There have been more than 500,000 overdose threats in the U.S. in the last 20 years. CNN noted that 9.5 million Americans age 12 and older reported in 2020 to have misused opioids.
Thomas P. DiNapoli, the New York State comptroller, announced last week that drug overdose fatalities surged during the COVID-19 pandemic. The surge is largely due to a sharp increase in deaths from opioids related to illicit fentanyl and similar synthetic opioids. Overdose deaths statewide from opioids and all drugs (5,841) in 2021 surpassed the previous 2017 peak by more than 1,700 fatalities, a statement read.

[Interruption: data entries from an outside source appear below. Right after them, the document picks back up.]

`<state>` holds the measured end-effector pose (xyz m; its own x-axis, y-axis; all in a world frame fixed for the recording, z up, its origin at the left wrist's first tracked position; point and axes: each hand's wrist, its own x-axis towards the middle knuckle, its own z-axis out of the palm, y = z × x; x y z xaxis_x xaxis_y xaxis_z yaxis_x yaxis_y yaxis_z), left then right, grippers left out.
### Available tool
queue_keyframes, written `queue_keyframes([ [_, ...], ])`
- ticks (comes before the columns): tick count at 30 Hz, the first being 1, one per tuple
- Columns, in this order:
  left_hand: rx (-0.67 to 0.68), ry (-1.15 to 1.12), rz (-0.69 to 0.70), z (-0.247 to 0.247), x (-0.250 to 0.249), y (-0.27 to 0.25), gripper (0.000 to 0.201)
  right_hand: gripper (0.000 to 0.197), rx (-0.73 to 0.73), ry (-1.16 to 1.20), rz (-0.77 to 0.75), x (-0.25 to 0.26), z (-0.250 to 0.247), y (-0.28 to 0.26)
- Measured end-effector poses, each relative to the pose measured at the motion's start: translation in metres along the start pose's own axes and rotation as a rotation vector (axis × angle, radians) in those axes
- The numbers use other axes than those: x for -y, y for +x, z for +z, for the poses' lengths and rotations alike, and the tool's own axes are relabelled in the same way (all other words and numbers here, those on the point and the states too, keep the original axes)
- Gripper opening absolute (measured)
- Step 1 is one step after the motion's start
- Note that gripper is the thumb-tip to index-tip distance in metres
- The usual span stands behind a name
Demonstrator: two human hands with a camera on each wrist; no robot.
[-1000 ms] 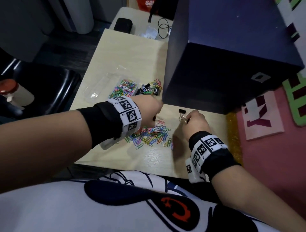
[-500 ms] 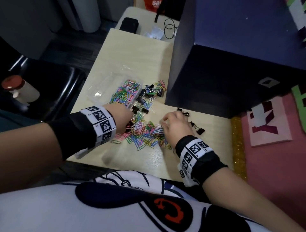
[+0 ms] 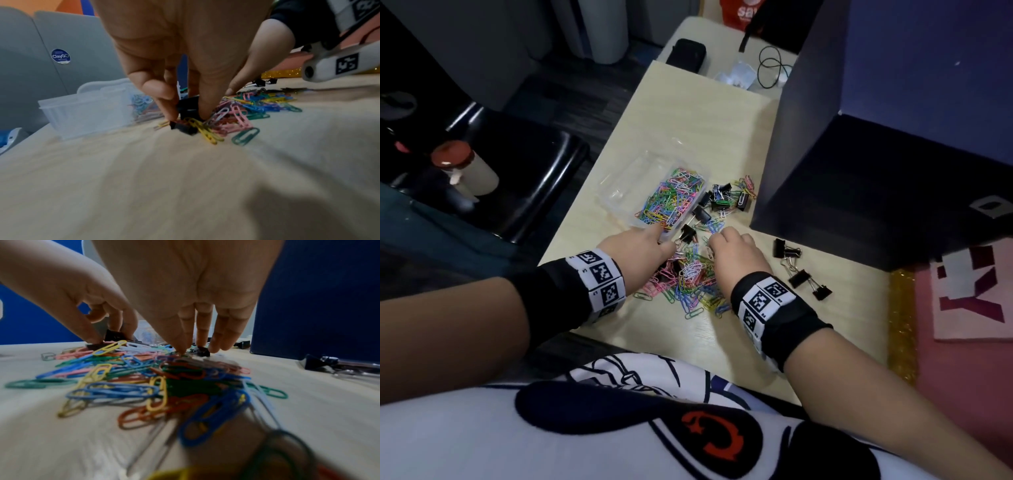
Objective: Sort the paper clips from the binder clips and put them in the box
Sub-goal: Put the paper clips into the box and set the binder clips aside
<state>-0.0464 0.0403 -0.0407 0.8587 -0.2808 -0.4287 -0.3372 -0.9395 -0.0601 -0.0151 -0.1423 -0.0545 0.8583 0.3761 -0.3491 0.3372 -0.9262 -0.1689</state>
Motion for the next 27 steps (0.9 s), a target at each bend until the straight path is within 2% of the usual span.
queue_keyframes([
  [4,0.000,0.031,0.017,0.005,0.000,0.000,0.041,0.040,0.035,0.050,0.086,-0.008,0.000,0.003],
  [7,0.048,0.099,0.062,0.007,0.002,0.004,0.050,0.037,0.041,0.080,0.132,-0.012,0.001,0.003],
  [10,0.060,0.133,0.091,-0.004,-0.002,0.006,0.040,0.032,0.020,0.121,0.136,-0.017,-0.002,-0.001],
  [15,-0.008,0.102,0.099,-0.024,-0.010,0.010,0.019,0.012,-0.036,0.274,0.169,-0.026,-0.010,-0.017],
  [19,-0.031,0.000,0.069,-0.047,-0.017,0.017,0.023,0.008,-0.081,0.385,0.257,-0.043,-0.012,-0.028],
  [23,-0.082,-0.122,0.107,-0.066,-0.029,0.034,0.020,0.011,-0.141,0.430,0.379,-0.062,-0.010,-0.038],
  [27,-0.147,-0.281,0.112,-0.074,-0.052,0.050,0.024,0.013,-0.250,0.447,0.460,-0.073,-0.009,-0.050],
])
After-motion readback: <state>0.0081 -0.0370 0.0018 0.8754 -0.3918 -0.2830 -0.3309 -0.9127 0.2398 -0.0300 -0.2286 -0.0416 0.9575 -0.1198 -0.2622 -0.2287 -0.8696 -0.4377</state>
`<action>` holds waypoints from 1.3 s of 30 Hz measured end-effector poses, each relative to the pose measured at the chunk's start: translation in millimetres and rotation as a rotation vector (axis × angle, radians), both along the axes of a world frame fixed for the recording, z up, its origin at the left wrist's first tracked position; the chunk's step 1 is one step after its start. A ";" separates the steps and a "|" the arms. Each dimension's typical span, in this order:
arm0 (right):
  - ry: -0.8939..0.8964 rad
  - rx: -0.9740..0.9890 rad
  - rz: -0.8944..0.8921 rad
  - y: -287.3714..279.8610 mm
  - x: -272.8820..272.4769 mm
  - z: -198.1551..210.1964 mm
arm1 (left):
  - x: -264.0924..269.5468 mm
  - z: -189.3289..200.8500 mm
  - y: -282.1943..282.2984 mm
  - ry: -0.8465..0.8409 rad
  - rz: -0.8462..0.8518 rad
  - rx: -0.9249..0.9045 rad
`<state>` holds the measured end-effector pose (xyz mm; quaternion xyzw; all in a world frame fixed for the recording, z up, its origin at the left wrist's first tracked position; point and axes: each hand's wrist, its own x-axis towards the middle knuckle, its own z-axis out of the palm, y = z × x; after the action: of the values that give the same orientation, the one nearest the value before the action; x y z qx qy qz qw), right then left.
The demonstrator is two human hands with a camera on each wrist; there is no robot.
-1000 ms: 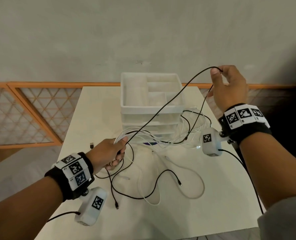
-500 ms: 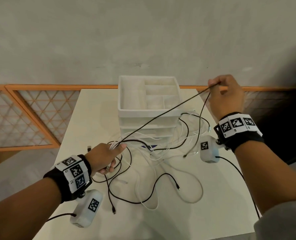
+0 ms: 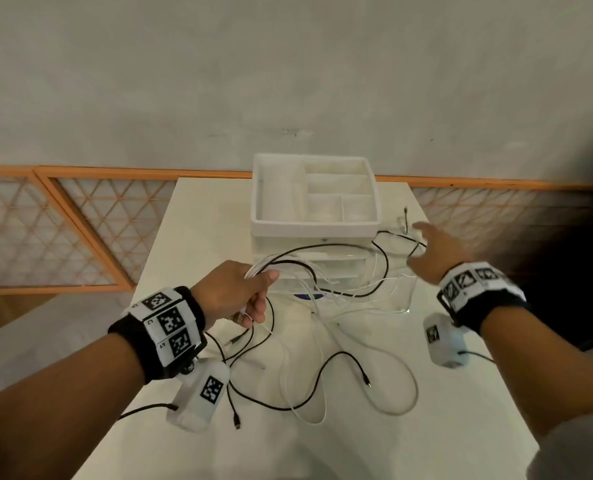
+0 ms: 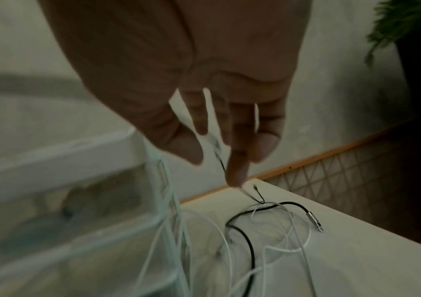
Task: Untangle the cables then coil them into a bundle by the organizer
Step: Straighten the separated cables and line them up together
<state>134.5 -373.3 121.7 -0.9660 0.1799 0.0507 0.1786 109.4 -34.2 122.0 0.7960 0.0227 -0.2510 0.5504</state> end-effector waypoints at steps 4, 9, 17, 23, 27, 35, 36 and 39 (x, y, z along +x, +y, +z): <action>-0.013 0.140 0.219 46.6 -28.3 -0.6 | 4.5 15.1 -1.3 -0.094 -0.140 0.115; -0.189 0.309 0.561 139.9 -50.7 13.6 | -0.8 41.5 -17.3 -0.237 -0.405 0.222; 0.132 0.123 0.168 54.4 -24.7 -45.6 | -15.8 47.2 29.7 -0.133 -0.437 0.278; -0.163 0.022 0.072 55.3 -29.3 -77.5 | -32.1 -35.2 43.9 -0.206 -0.597 0.794; 0.256 0.065 0.236 84.9 -49.1 -80.3 | -38.9 -61.5 43.3 -0.257 -0.504 0.745; 0.195 0.282 0.340 157.4 -64.9 -65.2 | -43.4 -42.2 34.8 -0.355 -0.579 0.506; 0.075 0.190 0.308 158.2 -61.9 -66.7 | -41.4 -42.3 36.1 -0.284 -0.586 0.520; -0.252 0.176 0.327 182.1 -72.5 -76.8 | -37.2 -49.7 32.6 -0.204 -0.602 0.665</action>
<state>62.0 -191.3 44.9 -0.9617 -0.0078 -0.0264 0.2726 72.2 -1.5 72.3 0.9211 -0.1847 -0.2993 0.1671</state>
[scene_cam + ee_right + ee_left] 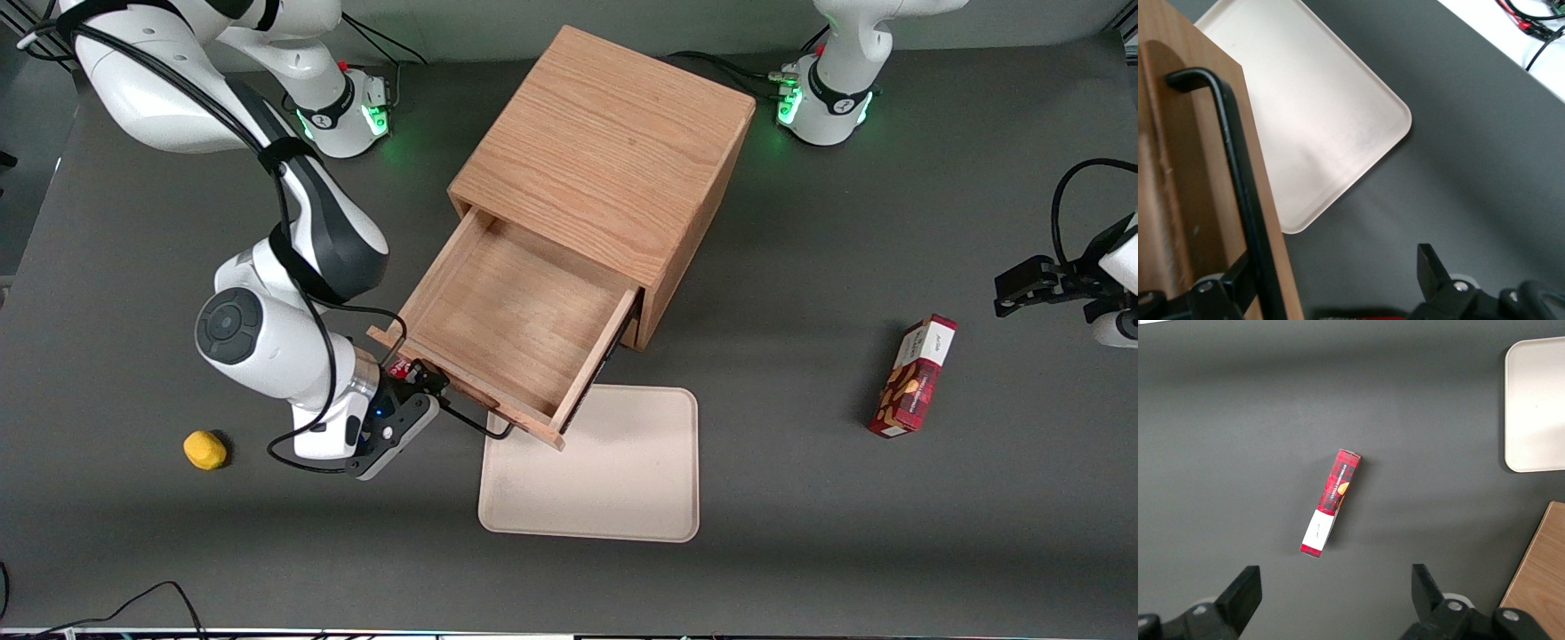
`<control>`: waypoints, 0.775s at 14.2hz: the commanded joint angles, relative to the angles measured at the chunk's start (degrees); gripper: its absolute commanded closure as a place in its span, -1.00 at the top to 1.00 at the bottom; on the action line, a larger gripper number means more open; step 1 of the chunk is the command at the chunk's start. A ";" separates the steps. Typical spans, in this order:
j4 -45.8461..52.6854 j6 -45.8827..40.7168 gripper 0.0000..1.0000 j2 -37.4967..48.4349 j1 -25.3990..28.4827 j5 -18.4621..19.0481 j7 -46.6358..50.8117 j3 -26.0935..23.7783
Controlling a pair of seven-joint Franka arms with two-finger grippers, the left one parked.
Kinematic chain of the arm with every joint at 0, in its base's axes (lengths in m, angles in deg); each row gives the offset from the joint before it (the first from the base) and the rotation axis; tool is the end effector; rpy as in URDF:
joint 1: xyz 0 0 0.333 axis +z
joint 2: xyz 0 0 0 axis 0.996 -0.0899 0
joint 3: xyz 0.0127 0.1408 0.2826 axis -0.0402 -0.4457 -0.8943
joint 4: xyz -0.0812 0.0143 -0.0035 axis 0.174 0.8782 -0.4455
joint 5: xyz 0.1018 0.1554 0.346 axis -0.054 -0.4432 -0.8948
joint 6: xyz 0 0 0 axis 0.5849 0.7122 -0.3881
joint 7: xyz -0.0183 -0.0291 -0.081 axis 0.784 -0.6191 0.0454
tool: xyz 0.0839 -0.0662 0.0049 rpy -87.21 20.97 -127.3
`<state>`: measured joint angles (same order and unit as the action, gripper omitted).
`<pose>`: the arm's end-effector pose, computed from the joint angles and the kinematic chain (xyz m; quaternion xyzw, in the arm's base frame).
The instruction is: Open upper drawer
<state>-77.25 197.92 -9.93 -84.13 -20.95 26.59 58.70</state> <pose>0.6909 0.2551 0.4001 -0.9254 -0.3592 -0.0767 0.0939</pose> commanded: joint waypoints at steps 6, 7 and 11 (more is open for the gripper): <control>5.09 -10.22 1.00 5.46 -3.95 -4.95 -7.96 0.49; 3.69 -11.97 1.00 8.35 -4.66 -5.04 -7.87 0.75; -5.44 -14.44 1.00 20.57 -9.14 -5.13 -6.82 9.34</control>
<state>-74.32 184.09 2.40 -91.36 -23.99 20.48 63.72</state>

In 2021, 30 New Yorkers per 100,000 died from drug overdoses and 25 per 100,000 New Yorkers died from opioid overdoses, compared to five in 2010. New York’s opioid overdose death rates exceeded national rates in both 2020 and 2021, the statement read.
TRENDPOST: As we noted in “THE OPIOID WARS” (22 Oct 2019), it all started when OxyContin (a timed-release version of the opioid analgesic oxycodone) was approved by the FDA under Bill Clinton in 1996, and within two years prescriptions increased by 11 million.
A little history: Purdue Pharma promoted and marketed OxyContin via a sophisticated program that included all-expenses-paid conferences in California, Arizona and Florida for some 5000 doctors, nurses and pharmacists, as well as profiling to identify the most frequent (and sometimes least discriminate) prescribers of opioids; it also paid out $40 million in bonuses for increasing OxyContin sales. And it produced a promotional video in which a doctor claimed the drug “had no serious medical side effects.”
The result was widespread dependency, far beyond medical necessity, among Americans who would otherwise not be using illicit drugs, and who, when access to prescription opioids was tightened by the government, found themselves turning to heroin and bootleg opioids.
TRENDPOST: In America, the country that attacks nations across the planet in the name of bringing “freedom and democracy,” it does not exist when it comes to crimes committed by the Bigs.
If you got caught selling pot—which is now becoming legal in many states so governments can get tax money from the sales—three strikes you’re out… with harsh jail sentences. And for other drug deal offenses, possibly life in jail.
But no one from the CVS/Walgreens drug cartel does any time in jail.
Same with the JP Morgan and other bankster bandits who are convicted of felonies and none on the top go to jail, instead it is punishment to the fullest for minor offenses committed by the plantation workers of Slavelandia.